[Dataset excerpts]
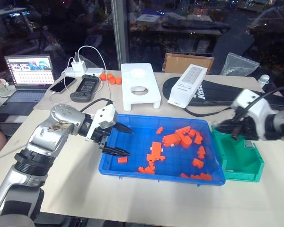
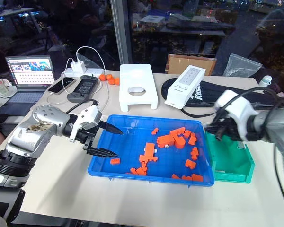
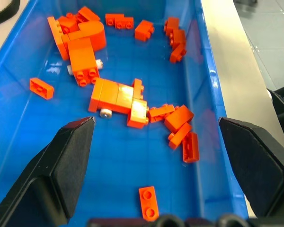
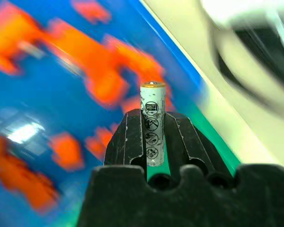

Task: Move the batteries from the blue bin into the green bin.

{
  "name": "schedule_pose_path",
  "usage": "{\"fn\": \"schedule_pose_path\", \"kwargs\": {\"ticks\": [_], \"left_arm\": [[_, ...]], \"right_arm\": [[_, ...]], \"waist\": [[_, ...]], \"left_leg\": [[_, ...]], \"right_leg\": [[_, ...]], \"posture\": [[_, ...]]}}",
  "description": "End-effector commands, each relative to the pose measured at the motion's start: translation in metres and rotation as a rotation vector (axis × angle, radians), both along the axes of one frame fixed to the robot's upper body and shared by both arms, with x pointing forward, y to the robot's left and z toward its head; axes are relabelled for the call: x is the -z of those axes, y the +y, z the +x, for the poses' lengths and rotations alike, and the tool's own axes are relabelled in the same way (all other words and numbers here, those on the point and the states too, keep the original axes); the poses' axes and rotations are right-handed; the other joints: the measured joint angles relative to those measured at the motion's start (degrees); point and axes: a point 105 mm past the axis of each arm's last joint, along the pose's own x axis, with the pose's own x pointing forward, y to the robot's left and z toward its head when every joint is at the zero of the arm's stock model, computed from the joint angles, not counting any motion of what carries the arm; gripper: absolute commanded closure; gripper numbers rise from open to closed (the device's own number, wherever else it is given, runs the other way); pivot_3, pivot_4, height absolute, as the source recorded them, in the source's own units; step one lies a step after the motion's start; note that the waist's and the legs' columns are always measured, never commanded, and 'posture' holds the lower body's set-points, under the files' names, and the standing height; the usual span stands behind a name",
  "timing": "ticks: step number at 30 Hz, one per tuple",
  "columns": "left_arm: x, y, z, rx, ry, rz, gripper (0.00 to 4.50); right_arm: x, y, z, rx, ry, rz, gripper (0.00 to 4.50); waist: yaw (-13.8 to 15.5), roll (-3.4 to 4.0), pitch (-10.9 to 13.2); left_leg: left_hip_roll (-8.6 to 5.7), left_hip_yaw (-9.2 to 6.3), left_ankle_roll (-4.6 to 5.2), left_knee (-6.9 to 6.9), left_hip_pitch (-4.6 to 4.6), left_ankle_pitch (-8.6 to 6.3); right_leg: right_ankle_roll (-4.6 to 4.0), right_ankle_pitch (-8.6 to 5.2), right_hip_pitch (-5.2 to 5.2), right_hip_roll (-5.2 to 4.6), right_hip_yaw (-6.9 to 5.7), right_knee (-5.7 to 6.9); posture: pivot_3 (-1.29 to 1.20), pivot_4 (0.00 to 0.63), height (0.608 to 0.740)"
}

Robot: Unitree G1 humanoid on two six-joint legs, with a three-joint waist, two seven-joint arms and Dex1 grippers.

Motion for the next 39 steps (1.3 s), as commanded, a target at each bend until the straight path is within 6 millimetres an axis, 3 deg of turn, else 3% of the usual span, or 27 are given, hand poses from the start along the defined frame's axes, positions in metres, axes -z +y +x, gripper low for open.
{"fn": "schedule_pose_path", "kwargs": {"ticks": [1,5,6,14,16,19,21,24,26,37,38,39], "left_arm": [[-0.005,-0.006,0.001,0.036,-0.047,0.010,0.00],[-0.008,-0.008,0.001,0.045,-0.045,0.003,0.00],[-0.007,-0.007,0.001,0.044,-0.045,0.016,0.00],[-0.002,-0.001,0.003,0.026,-0.050,0.042,0.00],[-0.002,-0.001,0.003,0.023,-0.053,0.047,0.00],[-0.002,0.000,0.002,0.022,-0.054,0.049,0.00],[-0.002,0.000,0.002,0.021,-0.055,0.049,0.00],[-0.001,0.000,0.002,0.020,-0.057,0.048,0.00],[0.000,-0.001,0.001,0.021,-0.056,0.046,0.00],[0.002,0.000,-0.005,-0.005,-0.047,0.040,0.00],[0.002,0.000,-0.005,-0.008,-0.048,0.040,0.00],[0.002,0.000,-0.005,-0.011,-0.050,0.040,0.00]], "right_arm": [[-0.001,-0.004,0.000,0.050,-0.026,0.028,4.22],[0.027,-0.008,-0.004,0.075,0.048,0.021,4.22],[0.029,-0.008,-0.006,0.074,0.056,0.009,3.22],[-0.006,0.015,0.008,-0.016,-0.070,-0.010,0.57],[-0.025,0.046,0.020,-0.134,-0.178,0.022,0.02],[-0.024,0.099,0.023,-0.348,-0.199,0.053,0.02],[-0.018,0.113,0.023,-0.417,-0.192,0.039,0.02],[0.019,0.137,0.027,-0.564,-0.129,-0.066,0.02],[0.030,0.151,0.031,-0.653,-0.115,-0.103,0.02],[0.064,0.172,0.057,-0.807,-0.025,-0.143,0.02],[0.067,0.173,0.057,-0.812,-0.006,-0.129,0.52],[0.070,0.173,0.057,-0.821,0.012,-0.127,0.72]], "waist": [[-0.4,0.19,-0.1],[-0.7,0.31,-0.1],[-0.7,0.31,-0.1],[-0.9,0.42,-0.1],[-1.2,0.42,-0.1],[-1.8,0.45,-0.1],[-1.6,0.45,-0.1],[-0.9,0.44,-0.1],[-0.8,0.42,-0.1],[-0.4,0.43,-0.1],[-0.4,0.43,-0.1],[-0.3,0.43,-0.1]], "left_leg": [[0.00,0.00,0.00,0.00,0.01,0.00],[0.00,-0.02,0.04,-0.01,-0.01,-0.02],[-0.01,-0.02,0.04,0.00,-0.02,-0.02],[-0.01,-0.03,0.04,0.01,0.01,-0.02],[-0.01,-0.02,0.04,0.01,0.00,-0.02],[0.00,-0.04,0.04,-0.03,0.03,-0.02],[0.03,-0.09,0.04,-0.03,0.01,-0.02],[0.00,-0.09,0.05,0.02,-0.08,-0.03],[0.01,-0.08,0.06,0.05,-0.08,-0.04],[0.02,-0.08,0.06,0.07,-0.03,-0.03],[0.02,-0.08,0.06,0.06,-0.03,-0.03],[0.01,-0.08,0.06,0.07,-0.03,-0.03]], "right_leg": [[-0.01,0.01,-0.01,0.00,0.01,0.03],[-0.01,0.00,-0.01,0.04,0.02,0.06],[0.00,0.00,-0.01,0.03,0.02,0.05],[0.10,-0.06,0.01,0.03,0.02,0.05],[0.10,-0.05,0.01,0.03,0.01,0.05],[0.13,-0.08,-0.01,0.05,0.02,0.09],[0.14,-0.09,-0.01,0.11,0.01,0.09],[0.11,-0.07,-0.02,0.09,0.00,0.04],[0.11,-0.07,-0.01,0.09,0.00,0.01],[0.02,-0.02,-0.03,0.11,0.00,0.16],[0.01,-0.01,-0.04,0.11,0.00,0.18],[0.01,-0.01,-0.04,0.11,0.00,0.23]], "posture": [[0.00,0.150,0.731],[0.00,0.150,0.731],[0.00,0.150,0.731],[0.00,0.150,0.731],[0.00,0.150,0.731],[0.00,0.150,0.731],[0.00,0.150,0.731],[0.00,0.150,0.731],[0.00,0.150,0.731],[0.00,0.150,0.731],[0.00,0.150,0.731],[0.00,0.150,0.731]]}}
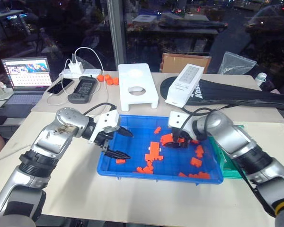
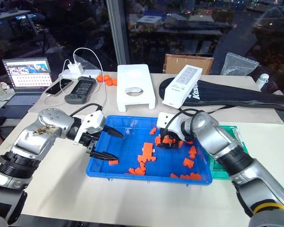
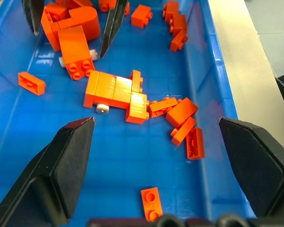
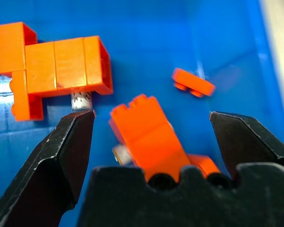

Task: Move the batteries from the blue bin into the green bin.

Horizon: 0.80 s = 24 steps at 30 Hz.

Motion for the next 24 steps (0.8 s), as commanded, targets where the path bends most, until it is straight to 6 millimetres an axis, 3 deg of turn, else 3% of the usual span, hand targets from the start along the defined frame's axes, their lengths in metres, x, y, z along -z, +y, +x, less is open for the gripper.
{"fn": "schedule_pose_path", "kwargs": {"ticks": [1,4,7,13,15,18,24], "left_arm": [[-0.011,0.002,-0.002,-0.002,-0.044,-0.011,0.00],[-0.011,0.002,-0.002,-0.006,-0.046,-0.011,0.00],[-0.010,0.001,-0.002,-0.009,-0.048,-0.012,0.00],[-0.008,-0.002,-0.002,0.001,-0.045,-0.016,0.00],[-0.008,-0.004,-0.001,0.009,-0.047,-0.018,0.00],[-0.008,-0.006,0.000,0.019,-0.049,-0.019,0.00],[-0.006,-0.011,0.001,0.041,-0.059,-0.019,0.00]], "right_arm": [[-0.005,0.003,0.003,-0.045,-0.001,-0.003,1.05],[-0.008,0.003,0.005,-0.031,0.010,0.007,2.05],[-0.030,0.005,0.006,-0.027,-0.010,0.060,3.00],[-0.075,-0.005,-0.002,0.001,-0.053,0.125,3.03],[-0.085,-0.019,-0.008,0.037,-0.046,0.119,3.03],[-0.083,-0.042,-0.004,0.124,-0.076,0.052,3.03],[-0.067,-0.064,0.013,0.248,-0.131,-0.005,3.03]], "waist": [[0.1,0.00,0.0],[0.3,0.00,0.0],[0.3,0.00,0.0],[0.4,0.01,0.0],[0.4,0.01,0.0],[0.6,0.00,0.0],[0.1,0.00,0.0]], "left_leg": [[0.00,0.00,0.00,0.00,0.00,0.00],[0.00,0.00,0.00,0.03,0.00,0.00],[-0.01,0.00,0.00,0.05,0.02,0.00],[-0.01,0.00,-0.01,0.05,0.05,0.00],[0.00,-0.01,-0.01,0.04,0.05,0.00],[-0.02,0.00,-0.01,0.05,0.03,0.00],[-0.01,0.00,-0.01,0.04,0.08,0.00]], "right_leg": [[0.00,0.00,-0.01,0.00,0.00,0.02],[0.00,0.00,-0.01,0.00,0.00,0.07],[-0.01,0.00,-0.02,0.00,0.00,0.18],[-0.02,-0.01,-0.06,0.01,0.00,0.31],[-0.03,-0.02,-0.05,0.01,-0.01,0.30],[-0.03,-0.02,-0.06,0.01,-0.01,0.29],[-0.05,-0.06,-0.07,0.01,-0.01,0.32]], "posture": [[0.00,0.150,0.731],[0.00,0.150,0.731],[0.00,0.150,0.731],[0.00,0.150,0.731],[0.00,0.150,0.731],[0.00,0.150,0.731],[0.00,0.150,0.731]]}}
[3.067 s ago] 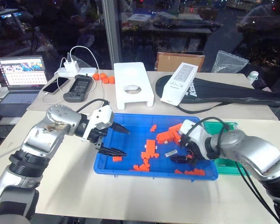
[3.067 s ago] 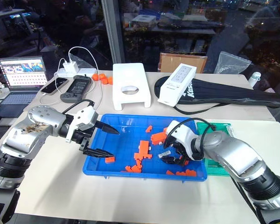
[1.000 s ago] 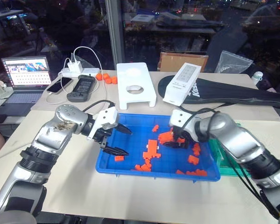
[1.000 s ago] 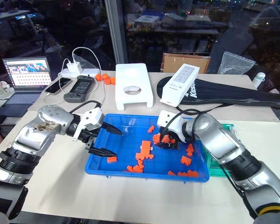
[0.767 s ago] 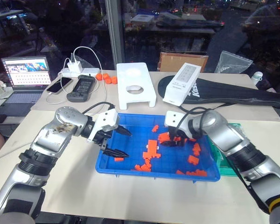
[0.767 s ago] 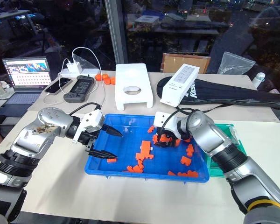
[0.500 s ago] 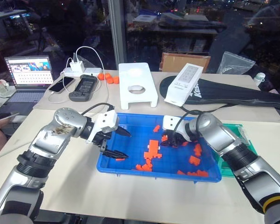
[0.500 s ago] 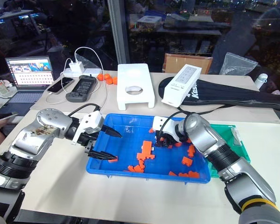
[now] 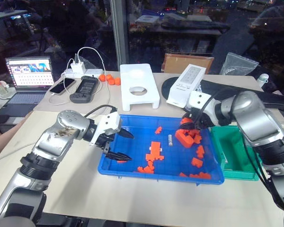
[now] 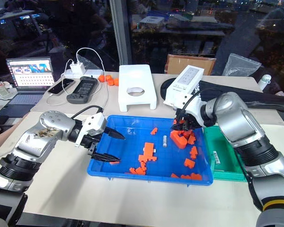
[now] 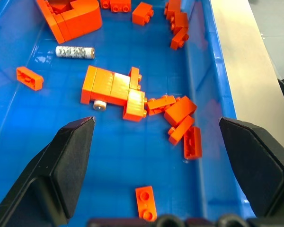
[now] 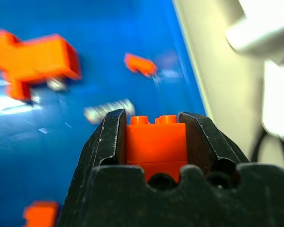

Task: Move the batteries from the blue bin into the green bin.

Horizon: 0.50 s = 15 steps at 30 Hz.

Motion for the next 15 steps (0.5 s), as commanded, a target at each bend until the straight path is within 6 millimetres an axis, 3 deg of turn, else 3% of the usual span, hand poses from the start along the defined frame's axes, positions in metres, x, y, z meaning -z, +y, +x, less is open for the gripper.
{"fn": "schedule_pose_path", "kwargs": {"ticks": [1,2,4,5,7,11,15], "left_arm": [[-0.007,-0.003,0.000,0.029,-0.047,0.003,0.00],[-0.007,-0.003,0.000,0.030,-0.046,0.003,0.00],[-0.007,-0.002,0.001,0.024,-0.055,0.008,0.00],[-0.008,-0.003,0.007,-0.008,-0.076,-0.001,0.00],[-0.011,-0.004,0.014,-0.045,-0.098,-0.018,0.00],[-0.012,-0.001,0.011,-0.041,-0.096,-0.010,0.00],[-0.011,0.002,0.011,-0.048,-0.096,-0.003,0.00]], "right_arm": [[-0.003,-0.009,0.009,0.058,-0.063,-0.008,3.03],[-0.002,-0.008,0.010,0.066,-0.057,0.015,3.03],[0.003,-0.008,0.014,0.082,-0.055,0.028,2.03],[0.005,-0.009,0.014,0.082,-0.059,0.018,1.93],[0.003,-0.005,0.016,0.080,-0.077,0.027,1.21],[-0.010,0.006,0.012,0.052,-0.106,0.052,0.04],[-0.020,0.023,-0.004,-0.013,-0.074,0.099,0.04]], "waist": [[-0.1,0.00,0.0],[-0.2,0.00,0.0],[-0.4,0.00,0.0],[-0.4,0.00,0.0],[-0.2,0.00,0.0],[0.0,0.00,0.0],[0.1,0.00,0.0]], "left_leg": [[0.00,0.00,0.00,0.00,-0.01,0.00],[0.00,0.01,0.00,-0.01,-0.01,0.00],[0.00,0.00,0.01,-0.02,0.00,0.00],[0.00,0.00,0.01,-0.02,0.00,0.00],[0.00,-0.01,0.01,-0.01,0.00,0.00],[-0.01,-0.01,0.00,0.01,-0.02,0.00],[0.00,-0.01,0.01,-0.02,-0.02,0.00]], "right_leg": [[-0.01,0.00,-0.01,0.00,0.00,0.00],[-0.03,0.02,-0.01,0.00,0.00,0.00],[-0.03,0.02,-0.01,0.01,0.00,0.02],[-0.03,0.02,-0.01,0.02,0.00,0.02],[-0.03,0.02,0.00,0.01,0.00,0.02],[-0.03,0.01,0.01,0.01,0.00,0.00],[-0.03,0.02,-0.01,0.02,0.00,0.02]], "posture": [[0.00,0.150,0.731],[0.00,0.150,0.731],[0.00,0.150,0.731],[0.00,0.150,0.731],[0.00,0.150,0.731],[0.00,0.150,0.731],[0.00,0.150,0.731]]}}
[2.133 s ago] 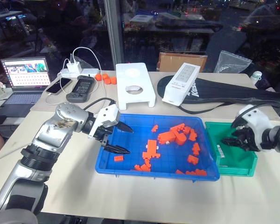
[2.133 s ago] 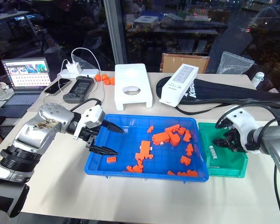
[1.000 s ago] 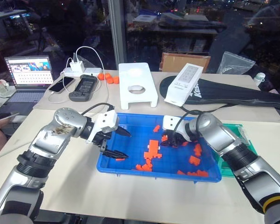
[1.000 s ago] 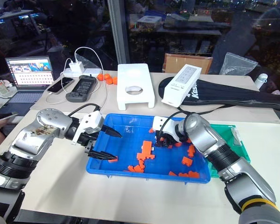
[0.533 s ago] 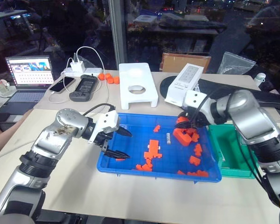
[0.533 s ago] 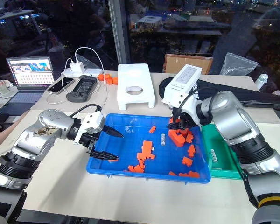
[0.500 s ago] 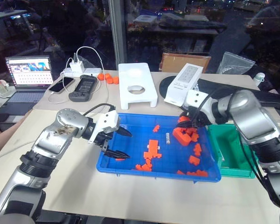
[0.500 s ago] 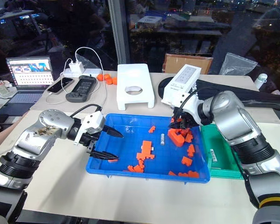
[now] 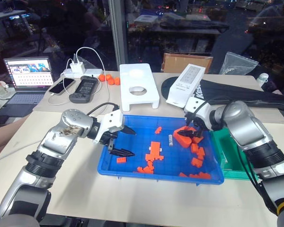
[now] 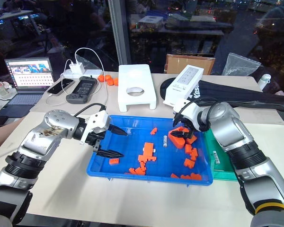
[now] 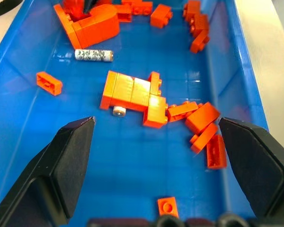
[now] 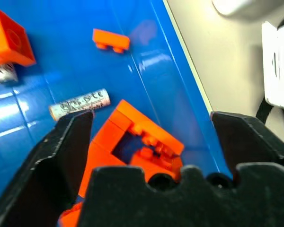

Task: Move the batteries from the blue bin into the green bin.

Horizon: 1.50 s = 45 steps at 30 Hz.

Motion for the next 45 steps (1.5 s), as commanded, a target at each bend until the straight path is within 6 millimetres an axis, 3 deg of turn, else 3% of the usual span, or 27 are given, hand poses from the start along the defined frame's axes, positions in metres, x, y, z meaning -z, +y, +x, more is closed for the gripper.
{"fn": "schedule_pose_path", "kwargs": {"ticks": [1,5,7,10,17,28,35,39,42,45], "left_arm": [[-0.012,0.001,0.000,0.013,-0.057,-0.007,0.00],[-0.012,0.001,-0.001,0.017,-0.058,-0.003,0.00],[-0.013,0.001,0.000,0.020,-0.065,-0.002,0.00],[-0.014,0.000,0.003,0.013,-0.083,-0.006,0.00],[-0.015,0.001,0.002,0.004,-0.093,-0.006,0.00],[-0.013,0.004,-0.004,-0.033,-0.094,-0.014,0.00],[-0.012,0.008,-0.006,-0.055,-0.097,-0.013,0.00],[-0.012,0.007,-0.005,-0.054,-0.099,-0.014,0.00],[-0.012,0.005,-0.004,-0.051,-0.100,-0.016,0.00],[-0.011,0.004,-0.004,-0.045,-0.099,-0.017,0.00]], "right_arm": [[-0.030,0.019,-0.018,-0.084,-0.023,0.067,0.04],[-0.018,0.037,-0.043,-0.176,0.096,0.096,0.04],[-0.008,0.040,-0.044,-0.174,0.114,0.088,0.04],[0.016,0.036,-0.039,-0.146,0.137,0.045,0.04],[0.043,0.035,-0.022,-0.185,0.146,-0.029,0.04],[0.060,0.029,0.013,-0.271,0.147,-0.212,0.04],[0.071,0.021,0.013,-0.278,0.229,-0.244,0.04],[0.067,0.024,0.012,-0.287,0.238,-0.228,0.99],[0.064,0.029,0.012,-0.298,0.225,-0.211,1.95],[0.059,0.033,0.011,-0.306,0.201,-0.194,1.95]], "waist": [[0.0,0.00,0.0],[0.0,0.00,0.0],[0.0,0.00,0.0],[0.0,-0.01,0.0],[-0.1,-0.01,0.0],[-0.2,-0.01,0.0],[0.0,-0.01,0.0],[-0.1,-0.01,0.0],[-0.1,-0.01,0.0],[-0.1,-0.01,0.0]], "left_leg": [[0.00,0.00,0.00,0.00,0.00,0.00],[0.00,0.00,0.00,0.00,0.02,0.00],[0.00,0.00,0.00,0.00,0.01,0.00],[0.00,0.00,0.00,0.02,0.02,0.00],[0.00,0.00,0.00,0.03,0.02,0.00],[0.01,0.00,0.00,0.02,0.03,0.00],[0.01,0.00,0.00,0.03,0.13,0.00],[0.01,0.00,0.00,0.03,0.17,0.00],[0.01,0.00,0.00,0.03,0.16,0.00],[0.01,0.00,0.00,0.02,0.16,0.00]], "right_leg": [[0.00,0.00,0.00,0.00,0.00,0.00],[0.00,0.00,0.01,0.00,0.00,0.01],[0.01,-0.01,0.01,0.00,0.00,0.01],[0.01,-0.01,0.03,0.00,0.00,0.00],[0.04,-0.02,0.00,0.00,0.00,0.02],[0.00,0.00,0.03,0.01,0.00,0.01],[-0.01,0.00,0.13,0.01,-0.01,0.01],[-0.01,0.00,0.15,0.01,-0.01,0.03],[0.00,0.00,0.15,0.01,-0.01,0.05],[-0.01,0.00,0.14,0.02,-0.01,0.06]], "posture": [[0.00,0.150,0.731],[0.00,0.150,0.731],[0.00,0.150,0.731],[0.00,0.150,0.731],[0.00,0.150,0.731],[0.00,0.150,0.731],[0.00,0.150,0.731],[0.00,0.150,0.731],[0.00,0.150,0.731],[0.00,0.150,0.731]]}}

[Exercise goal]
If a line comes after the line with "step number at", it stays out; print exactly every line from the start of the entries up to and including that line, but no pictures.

[Problem solution]
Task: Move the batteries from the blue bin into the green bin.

{
  "name": "schedule_pose_path",
  "usage": "{\"fn\": \"schedule_pose_path\", \"kwargs\": {\"ticks\": [_], \"left_arm\": [[_, ...]], \"right_arm\": [[_, ...]], \"waist\": [[_, ...]], \"left_leg\": [[_, ...]], \"right_leg\": [[_, ...]], \"posture\": [[_, ...]]}}",
  "description": "End-effector commands, each relative to the pose measured at the motion's start: translation in metres and rotation as a rotation vector (axis × angle, radians), both along the axes of one frame fixed to the robot's upper body and shared by both arms, with x pointing forward, y to the robot's left and z toward its head; axes are relabelled for the call: x is the -z of those axes, y the +y, z the +x, for the poses' lengths and rotations alike, and the tool's own axes are relabelled in the same way (all other words and numbers here, those on the point and the states too, keep the original axes); the poses' axes and rotations are right-handed; the other joints: the measured joint angles relative to those measured at the motion's start (degrees); point and axes: a point 105 mm past the axis of each arm's last joint, along the pose's own x axis, with the pose's own x pointing forward, y to the robot's left and z toward its head when every joint is at the zero of the arm's stock model, computed from the joint angles, not counting any motion of what carries the arm; gripper: absolute commanded closure; gripper numbers rise from open to closed (the device's own number, wherever else it is given, runs the other way); pivot_3, pivot_4, height absolute, as the source recorded them, in the source's own units; step one lies a step after the motion's start; note that the waist's and the legs' columns are always measured, never commanded, and 'posture' holds the lower body's set-points, under the files' names, and the standing height; the usual span stands behind a name",
  "timing": "ticks: step number at 30 Hz, one per tuple",

The requested output is now complete.